The paper’s most valuable comparison is against non-LLM baselines under the same timing constraint. A k-nearest-neighbor macro-analog model recovers a comparable median IC, suggesting that real-time inflation nowcast information and macro-similar retrieval explain much of the median signal. The LLM pipeline retains a higher mean IC and a stronger long-short allocation sanity check, but the authors do not claim that this proves stable alpha.

That read-through should influence Kaizhi’s own design. If a lightweight retrieval baseline captures much of the result, the LLM should not be treated as the source of all forecasting value. Its role may be better framed as rule compression, scenario narration, factor-ranking explanation, and interaction with a portfolio manager. The forecasting core still needs transparent baselines, leakage controls, and robustness checks.

The benchmark also connects to older, high-opportunity site content on deep learning and reinforcement learning in algorithmic trading. The lesson is similar: model class matters less than whether the evaluation environment matches the information, cost, and decision constraints of a real trading system.

Reality check

The first risk is sample size. The paper’s main monthly window runs from 2023-04 to 2026-03, which gives 36 monthly decisions. That is enough to study behavior and failure modes, but not enough to justify a production allocation rule by itself.

The second risk is baseline displacement. If a kNN macro-analog approach explains much of the median IC, then a complex LLM stack may be adding interpretation and tail-ranking value rather than broad forecasting power. That can still be valuable, but it changes the product requirement. The system should expose when the LLM improves on retrieval, when it merely repeats retrieval, and when it conflicts with simpler models.

The third risk is objective drift. A model that ranks factors by expected payoff can still produce exposures that fail after transaction costs, crowding, regime shifts, or risk constraints. Factor leadership can change abruptly when macro narratives break, and a language model’s tactical rule may sound more stable than the data warrants.

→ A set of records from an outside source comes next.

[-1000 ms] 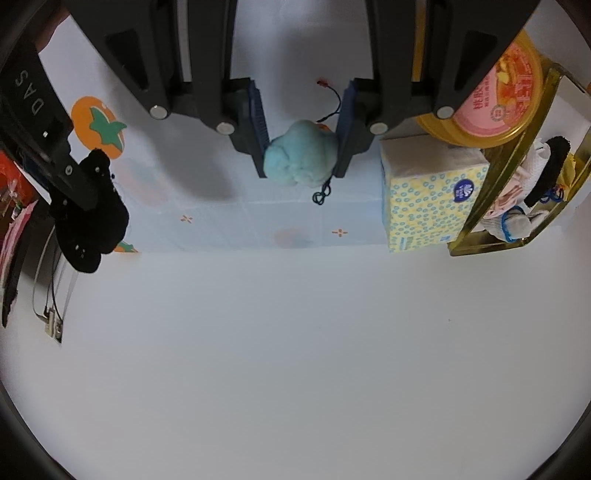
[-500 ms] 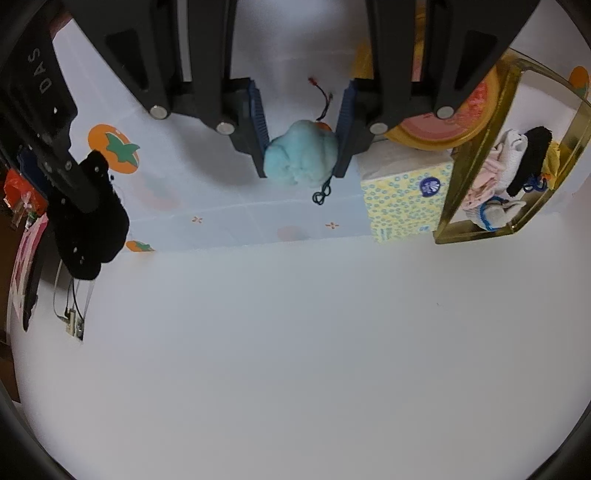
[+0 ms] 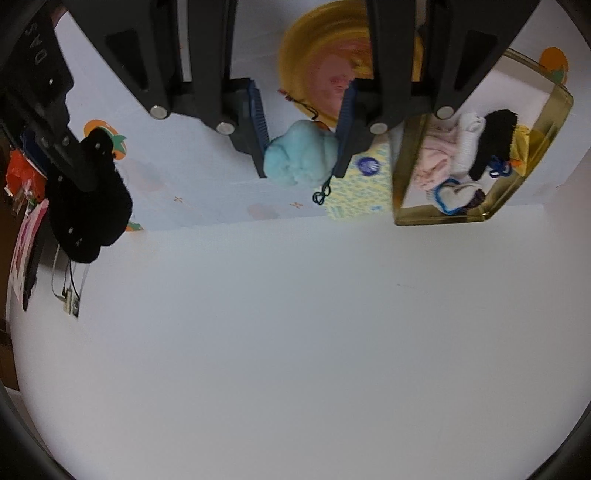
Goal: Organize soft objects
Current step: 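Carry the black scrunchie and green plush over the gold tray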
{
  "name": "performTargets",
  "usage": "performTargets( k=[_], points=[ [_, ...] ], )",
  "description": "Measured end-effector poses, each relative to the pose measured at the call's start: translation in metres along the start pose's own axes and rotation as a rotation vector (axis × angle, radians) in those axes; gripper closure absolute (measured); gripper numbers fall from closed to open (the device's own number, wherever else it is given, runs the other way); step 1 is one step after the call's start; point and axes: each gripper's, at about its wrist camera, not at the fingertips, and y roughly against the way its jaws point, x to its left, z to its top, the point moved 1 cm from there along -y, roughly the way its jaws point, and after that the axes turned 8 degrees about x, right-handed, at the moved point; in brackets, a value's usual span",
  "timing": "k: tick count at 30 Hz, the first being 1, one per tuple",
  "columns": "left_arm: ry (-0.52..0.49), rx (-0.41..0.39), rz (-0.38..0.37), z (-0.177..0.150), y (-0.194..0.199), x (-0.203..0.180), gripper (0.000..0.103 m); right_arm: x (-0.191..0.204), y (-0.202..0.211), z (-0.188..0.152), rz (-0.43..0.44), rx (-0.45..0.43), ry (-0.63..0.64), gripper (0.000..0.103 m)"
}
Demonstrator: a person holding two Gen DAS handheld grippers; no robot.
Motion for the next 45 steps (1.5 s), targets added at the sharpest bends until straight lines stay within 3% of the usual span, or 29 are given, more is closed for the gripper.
performTargets(
  k=[21,26,33,39,45],
  points=[
    [0.144,-0.052,0.106,0.021,0.024,0.116,0.071,0.101,-0.01,0.009,0.201,0.012,0.1,0.061],
    [0.191,-0.053,0.117,0.025,0.029,0.153,0.071,0.098,-0.01,0.009,0.202,-0.002,0.093,0.061],
    [0.25,-0.057,-0.012,0.026,0.036,0.19,0.071,0.088,-0.026,0.006,0.217,0.03,0.076,0.061],
    [0.254,-0.084,-0.036,0.026,0.043,0.194,0.071,0.069,-0.044,0.011,0.209,0.022,0.068,0.061],
    [0.151,-0.116,-0.058,0.027,0.05,0.171,0.071,0.034,-0.047,0.016,0.123,-0.008,0.017,0.061]
  ],
)
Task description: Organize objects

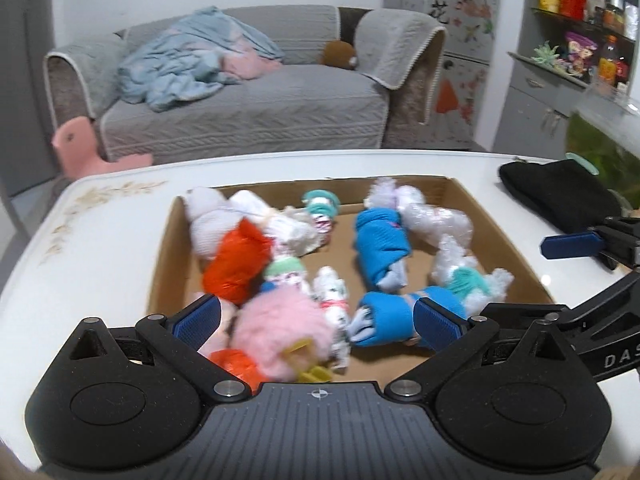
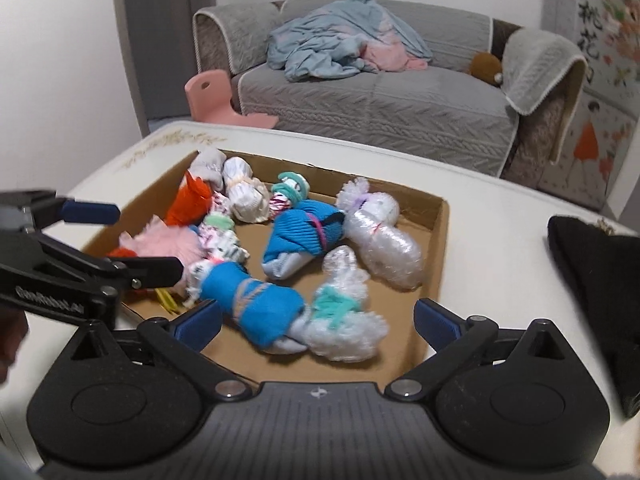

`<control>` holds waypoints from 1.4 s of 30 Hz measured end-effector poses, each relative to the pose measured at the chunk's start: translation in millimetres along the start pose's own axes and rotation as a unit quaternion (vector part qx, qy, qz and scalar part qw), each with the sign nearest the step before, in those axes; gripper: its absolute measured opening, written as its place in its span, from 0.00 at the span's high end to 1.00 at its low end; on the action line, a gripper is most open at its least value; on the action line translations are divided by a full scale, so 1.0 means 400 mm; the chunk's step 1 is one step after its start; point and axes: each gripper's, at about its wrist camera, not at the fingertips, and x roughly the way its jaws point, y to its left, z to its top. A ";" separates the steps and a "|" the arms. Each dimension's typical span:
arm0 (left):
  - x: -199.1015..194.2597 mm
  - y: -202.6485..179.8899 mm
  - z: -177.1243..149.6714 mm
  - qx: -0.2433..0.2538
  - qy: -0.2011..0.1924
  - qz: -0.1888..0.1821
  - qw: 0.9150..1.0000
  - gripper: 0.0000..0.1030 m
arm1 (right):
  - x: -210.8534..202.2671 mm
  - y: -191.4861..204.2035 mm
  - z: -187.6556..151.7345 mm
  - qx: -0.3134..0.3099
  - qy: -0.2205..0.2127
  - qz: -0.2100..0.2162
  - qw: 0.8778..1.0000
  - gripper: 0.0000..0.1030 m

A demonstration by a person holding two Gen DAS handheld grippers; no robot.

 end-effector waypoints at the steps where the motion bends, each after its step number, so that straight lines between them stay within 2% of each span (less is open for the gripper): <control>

The fourth risk is governance. Any investment AI using macro nowcasts needs a reproducible input archive. Teams must be able to show exactly which FRED vintage, CPI nowcast, event summary, retrieval set, critic rule, and actor prompt were available at each decision. Without that audit trail, the system is hard to validate and harder to defend.

Builder takeaway

  • Build a decision-time feature store before testing LLM factor forecasts. Store observation timestamps, release timestamps, revision vintages, and source URLs separately from economic period labels.
  • Run every LLM forecasting experiment against non-LLM retrieval baselines such as kNN macro analogs, simple factor momentum, and macro rules before attributing value to the language model.
  • Log the full chain: current macro state, retrieved analogs, critic rule, actor factor scores, final rank, and later realized factor returns.
  • Track median rank IC, mean rank IC, confidence intervals, long-short sanity checks, turnover, and regime-specific failures rather than one headline score.
  • Treat the LLM as a research interface and rule-compression layer until it shows incremental value under leakage-aware, cost-aware, and out-of-sample evaluation.